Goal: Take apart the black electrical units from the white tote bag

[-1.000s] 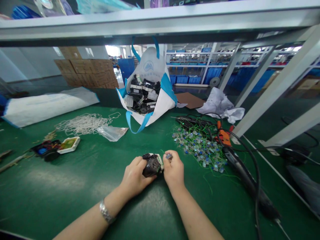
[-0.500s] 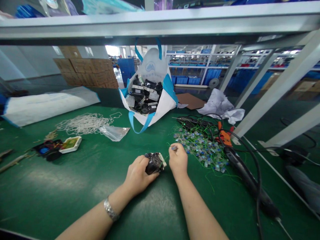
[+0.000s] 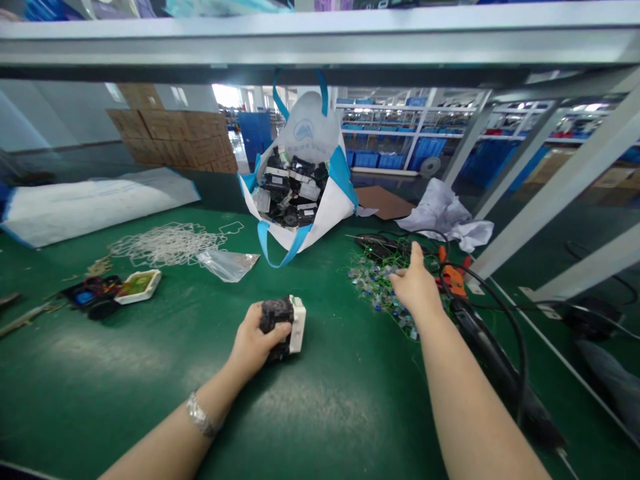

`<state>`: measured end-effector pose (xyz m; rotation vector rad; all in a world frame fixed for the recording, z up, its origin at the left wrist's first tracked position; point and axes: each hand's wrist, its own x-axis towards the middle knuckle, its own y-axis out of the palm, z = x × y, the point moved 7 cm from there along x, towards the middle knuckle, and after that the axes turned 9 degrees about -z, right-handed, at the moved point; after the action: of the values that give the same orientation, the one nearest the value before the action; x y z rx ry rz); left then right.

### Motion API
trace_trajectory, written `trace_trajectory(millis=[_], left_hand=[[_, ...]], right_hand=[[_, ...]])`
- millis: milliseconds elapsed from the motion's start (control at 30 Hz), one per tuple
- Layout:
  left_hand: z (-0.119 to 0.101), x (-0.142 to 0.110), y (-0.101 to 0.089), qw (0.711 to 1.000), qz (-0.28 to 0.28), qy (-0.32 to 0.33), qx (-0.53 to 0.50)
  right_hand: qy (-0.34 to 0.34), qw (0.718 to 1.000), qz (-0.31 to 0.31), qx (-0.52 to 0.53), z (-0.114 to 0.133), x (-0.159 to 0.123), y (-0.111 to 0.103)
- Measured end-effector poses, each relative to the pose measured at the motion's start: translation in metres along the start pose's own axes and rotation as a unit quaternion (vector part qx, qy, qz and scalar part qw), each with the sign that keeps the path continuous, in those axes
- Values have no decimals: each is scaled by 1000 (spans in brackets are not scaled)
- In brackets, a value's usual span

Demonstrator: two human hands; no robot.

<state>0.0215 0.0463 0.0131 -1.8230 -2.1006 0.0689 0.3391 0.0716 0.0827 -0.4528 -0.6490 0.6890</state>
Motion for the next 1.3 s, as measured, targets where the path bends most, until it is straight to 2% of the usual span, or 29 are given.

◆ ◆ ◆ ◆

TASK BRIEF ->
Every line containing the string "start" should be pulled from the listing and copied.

YOUR RESPONSE ->
- millis: milliseconds elapsed from the motion's start (control at 30 Hz), one per tuple
- Measured end-effector poses, each relative to the pose measured at the motion's start: translation in metres along the start pose's own axes and rotation as a unit quaternion (vector part qx, qy, qz and scalar part qw), each with the sign that keeps the path continuous, in those axes

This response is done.